> [PROBLEM TO SOLVE]
Run through the data and copy out every line that mentions the word "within".

[Entries taken from a collection]
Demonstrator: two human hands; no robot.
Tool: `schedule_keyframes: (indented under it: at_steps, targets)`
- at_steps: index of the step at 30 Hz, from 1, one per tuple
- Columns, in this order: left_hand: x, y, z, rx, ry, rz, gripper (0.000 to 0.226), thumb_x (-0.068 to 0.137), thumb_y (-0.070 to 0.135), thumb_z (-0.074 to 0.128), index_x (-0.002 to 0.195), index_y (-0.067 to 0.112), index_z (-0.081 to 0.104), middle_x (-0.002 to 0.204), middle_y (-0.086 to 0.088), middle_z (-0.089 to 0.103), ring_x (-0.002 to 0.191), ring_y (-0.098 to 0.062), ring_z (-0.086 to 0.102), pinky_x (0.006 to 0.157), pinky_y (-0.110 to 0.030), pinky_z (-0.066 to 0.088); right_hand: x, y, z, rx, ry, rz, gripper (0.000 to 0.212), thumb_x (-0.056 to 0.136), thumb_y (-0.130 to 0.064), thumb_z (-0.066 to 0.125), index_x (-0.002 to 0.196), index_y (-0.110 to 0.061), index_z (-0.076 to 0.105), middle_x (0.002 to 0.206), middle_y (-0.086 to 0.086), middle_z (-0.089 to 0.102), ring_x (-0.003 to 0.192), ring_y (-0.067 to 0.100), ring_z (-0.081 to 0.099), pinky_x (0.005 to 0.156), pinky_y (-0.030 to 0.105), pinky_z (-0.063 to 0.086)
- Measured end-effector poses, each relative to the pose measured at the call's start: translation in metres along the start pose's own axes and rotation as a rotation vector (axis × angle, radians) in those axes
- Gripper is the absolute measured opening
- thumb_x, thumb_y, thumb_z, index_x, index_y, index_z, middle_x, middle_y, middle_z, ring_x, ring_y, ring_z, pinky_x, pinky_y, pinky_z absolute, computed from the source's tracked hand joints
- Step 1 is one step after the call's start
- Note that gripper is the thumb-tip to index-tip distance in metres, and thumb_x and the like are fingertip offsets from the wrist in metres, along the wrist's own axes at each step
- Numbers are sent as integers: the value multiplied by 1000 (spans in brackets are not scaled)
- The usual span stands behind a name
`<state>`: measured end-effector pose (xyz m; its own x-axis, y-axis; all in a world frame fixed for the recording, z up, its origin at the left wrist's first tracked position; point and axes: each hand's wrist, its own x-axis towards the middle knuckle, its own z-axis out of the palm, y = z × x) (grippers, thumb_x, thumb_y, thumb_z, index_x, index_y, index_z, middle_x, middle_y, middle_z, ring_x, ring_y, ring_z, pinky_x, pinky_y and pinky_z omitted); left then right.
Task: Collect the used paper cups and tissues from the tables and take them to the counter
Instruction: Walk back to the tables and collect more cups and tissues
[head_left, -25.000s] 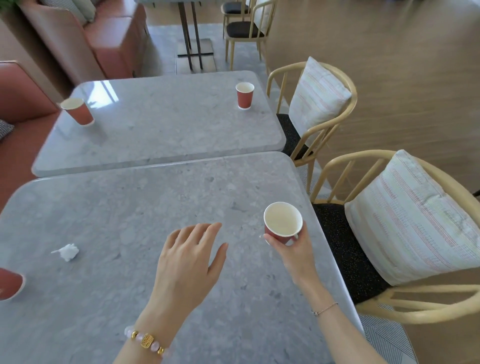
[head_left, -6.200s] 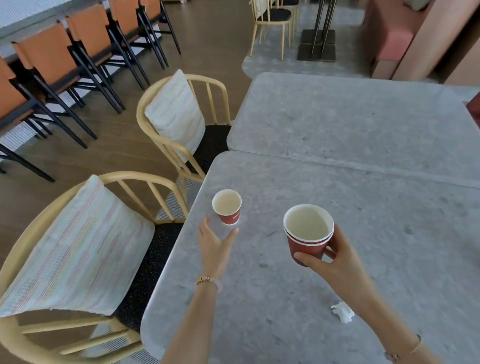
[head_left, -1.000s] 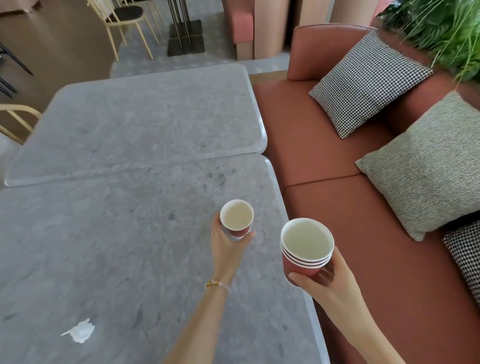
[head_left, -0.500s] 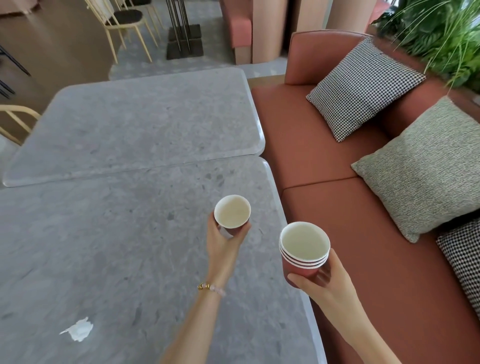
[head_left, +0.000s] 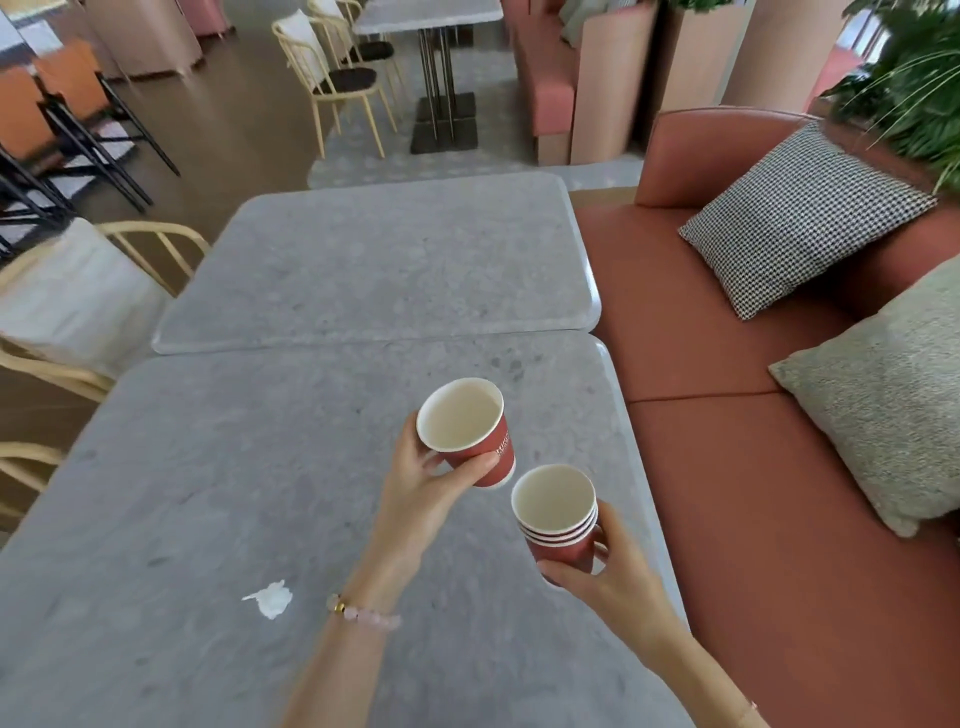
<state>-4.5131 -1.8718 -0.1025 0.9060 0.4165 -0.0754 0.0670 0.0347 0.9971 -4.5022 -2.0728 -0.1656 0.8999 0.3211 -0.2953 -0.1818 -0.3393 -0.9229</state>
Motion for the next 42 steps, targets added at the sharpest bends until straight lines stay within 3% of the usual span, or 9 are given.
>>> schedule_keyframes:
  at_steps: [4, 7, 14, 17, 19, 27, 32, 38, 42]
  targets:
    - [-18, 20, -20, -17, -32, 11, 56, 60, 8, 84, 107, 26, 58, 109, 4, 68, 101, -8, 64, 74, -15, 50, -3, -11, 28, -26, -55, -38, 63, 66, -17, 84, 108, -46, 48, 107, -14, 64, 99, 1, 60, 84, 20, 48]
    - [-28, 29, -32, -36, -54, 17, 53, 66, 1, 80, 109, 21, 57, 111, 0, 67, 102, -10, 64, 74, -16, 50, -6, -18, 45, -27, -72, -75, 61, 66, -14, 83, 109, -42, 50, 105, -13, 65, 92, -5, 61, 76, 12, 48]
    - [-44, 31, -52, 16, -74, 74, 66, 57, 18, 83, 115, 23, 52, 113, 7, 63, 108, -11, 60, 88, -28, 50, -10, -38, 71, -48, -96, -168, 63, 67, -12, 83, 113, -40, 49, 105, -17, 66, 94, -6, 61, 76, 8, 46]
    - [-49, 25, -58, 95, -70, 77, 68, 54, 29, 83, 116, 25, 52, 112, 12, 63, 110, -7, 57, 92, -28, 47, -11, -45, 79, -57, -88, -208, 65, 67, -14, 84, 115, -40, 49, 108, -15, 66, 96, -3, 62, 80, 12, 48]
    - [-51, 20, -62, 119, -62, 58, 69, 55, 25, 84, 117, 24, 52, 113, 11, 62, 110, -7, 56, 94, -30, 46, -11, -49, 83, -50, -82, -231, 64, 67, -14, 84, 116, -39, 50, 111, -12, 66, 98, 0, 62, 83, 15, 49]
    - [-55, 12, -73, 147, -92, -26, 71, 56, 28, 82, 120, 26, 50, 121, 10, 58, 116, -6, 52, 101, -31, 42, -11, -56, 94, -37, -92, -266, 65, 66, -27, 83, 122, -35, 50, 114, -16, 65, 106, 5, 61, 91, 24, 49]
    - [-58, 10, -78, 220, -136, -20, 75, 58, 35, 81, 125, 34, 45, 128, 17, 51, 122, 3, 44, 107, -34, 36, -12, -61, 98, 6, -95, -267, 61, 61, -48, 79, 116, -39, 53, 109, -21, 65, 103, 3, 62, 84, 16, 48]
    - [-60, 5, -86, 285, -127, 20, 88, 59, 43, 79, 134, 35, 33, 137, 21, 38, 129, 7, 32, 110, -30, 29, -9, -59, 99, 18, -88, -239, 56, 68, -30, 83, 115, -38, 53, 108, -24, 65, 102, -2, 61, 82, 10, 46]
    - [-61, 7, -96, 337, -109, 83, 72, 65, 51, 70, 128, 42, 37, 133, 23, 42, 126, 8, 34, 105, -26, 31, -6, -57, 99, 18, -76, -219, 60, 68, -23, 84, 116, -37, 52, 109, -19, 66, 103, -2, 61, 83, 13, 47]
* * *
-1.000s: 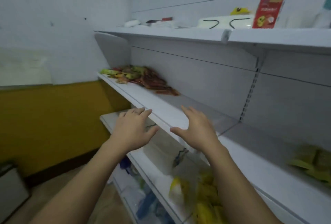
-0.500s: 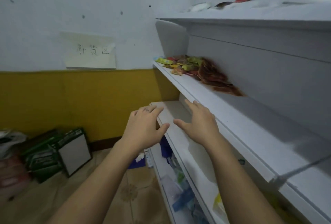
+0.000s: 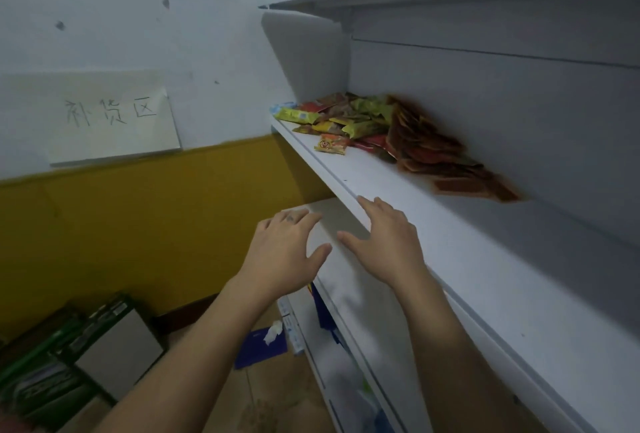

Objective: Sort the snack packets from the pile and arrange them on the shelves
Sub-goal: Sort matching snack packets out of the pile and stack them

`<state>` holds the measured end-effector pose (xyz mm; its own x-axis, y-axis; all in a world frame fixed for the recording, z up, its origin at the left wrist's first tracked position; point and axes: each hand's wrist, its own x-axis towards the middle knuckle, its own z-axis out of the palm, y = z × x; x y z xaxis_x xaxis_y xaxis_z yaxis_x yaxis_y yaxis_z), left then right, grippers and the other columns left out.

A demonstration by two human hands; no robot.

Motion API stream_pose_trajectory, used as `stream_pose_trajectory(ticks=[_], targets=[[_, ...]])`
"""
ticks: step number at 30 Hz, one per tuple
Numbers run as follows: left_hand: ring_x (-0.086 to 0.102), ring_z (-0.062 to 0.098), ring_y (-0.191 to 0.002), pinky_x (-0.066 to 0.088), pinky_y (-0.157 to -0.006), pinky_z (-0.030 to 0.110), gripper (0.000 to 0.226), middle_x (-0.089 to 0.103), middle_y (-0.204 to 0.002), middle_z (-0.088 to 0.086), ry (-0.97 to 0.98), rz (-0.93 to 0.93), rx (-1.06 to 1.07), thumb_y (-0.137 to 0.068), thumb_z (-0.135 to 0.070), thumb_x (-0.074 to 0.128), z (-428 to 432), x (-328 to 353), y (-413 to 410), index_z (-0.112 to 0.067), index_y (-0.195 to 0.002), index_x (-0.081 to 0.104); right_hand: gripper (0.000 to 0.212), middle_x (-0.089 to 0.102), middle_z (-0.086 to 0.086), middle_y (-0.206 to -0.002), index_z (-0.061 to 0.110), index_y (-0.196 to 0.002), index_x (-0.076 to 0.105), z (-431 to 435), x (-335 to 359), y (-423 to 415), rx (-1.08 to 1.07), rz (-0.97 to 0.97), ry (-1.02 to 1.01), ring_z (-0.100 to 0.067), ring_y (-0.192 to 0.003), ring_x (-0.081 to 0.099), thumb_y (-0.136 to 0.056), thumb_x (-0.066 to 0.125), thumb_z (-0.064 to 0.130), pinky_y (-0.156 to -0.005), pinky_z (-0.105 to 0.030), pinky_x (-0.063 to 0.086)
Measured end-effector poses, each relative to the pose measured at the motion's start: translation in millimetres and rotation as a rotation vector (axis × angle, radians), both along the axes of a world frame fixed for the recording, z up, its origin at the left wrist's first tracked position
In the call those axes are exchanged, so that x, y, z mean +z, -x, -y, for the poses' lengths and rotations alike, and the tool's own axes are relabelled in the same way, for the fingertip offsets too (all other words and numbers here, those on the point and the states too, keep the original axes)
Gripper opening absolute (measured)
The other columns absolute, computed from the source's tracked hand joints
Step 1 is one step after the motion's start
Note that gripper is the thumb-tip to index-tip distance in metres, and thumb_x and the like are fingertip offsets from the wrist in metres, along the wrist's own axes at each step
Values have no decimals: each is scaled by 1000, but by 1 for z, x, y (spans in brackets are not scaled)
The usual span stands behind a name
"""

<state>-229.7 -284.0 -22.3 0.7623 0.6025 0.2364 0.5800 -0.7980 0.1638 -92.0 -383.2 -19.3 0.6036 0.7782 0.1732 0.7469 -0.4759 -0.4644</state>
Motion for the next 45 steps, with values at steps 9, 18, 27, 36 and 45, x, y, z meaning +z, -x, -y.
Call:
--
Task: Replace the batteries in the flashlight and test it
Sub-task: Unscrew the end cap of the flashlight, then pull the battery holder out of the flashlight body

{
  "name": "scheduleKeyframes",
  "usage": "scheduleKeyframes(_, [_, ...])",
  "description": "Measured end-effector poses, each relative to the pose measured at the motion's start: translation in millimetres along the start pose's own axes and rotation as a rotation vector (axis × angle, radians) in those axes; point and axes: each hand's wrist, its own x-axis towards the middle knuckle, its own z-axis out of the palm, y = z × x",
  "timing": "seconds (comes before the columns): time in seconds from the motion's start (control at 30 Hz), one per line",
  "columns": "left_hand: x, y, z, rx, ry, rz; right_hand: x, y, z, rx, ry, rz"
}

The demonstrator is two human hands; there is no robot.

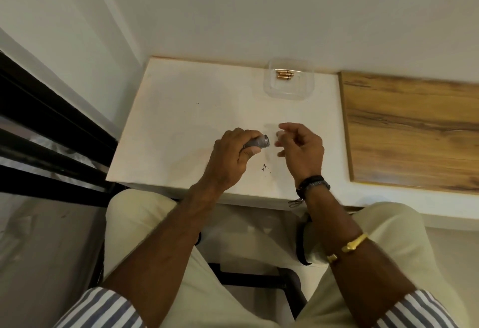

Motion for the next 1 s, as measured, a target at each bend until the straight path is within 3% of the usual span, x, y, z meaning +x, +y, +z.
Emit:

> [SOLUTION TO THIS PROBLEM]
Motion for the next 42 steps, targets added at the sharpest bends until straight lines stay within 3% of the usual span, or 9 are given.
Motion for the next 1 s, as measured, a target at each bend until the straight path is within 3% of the usual span, x, y, z meaning +x, +y, +z.

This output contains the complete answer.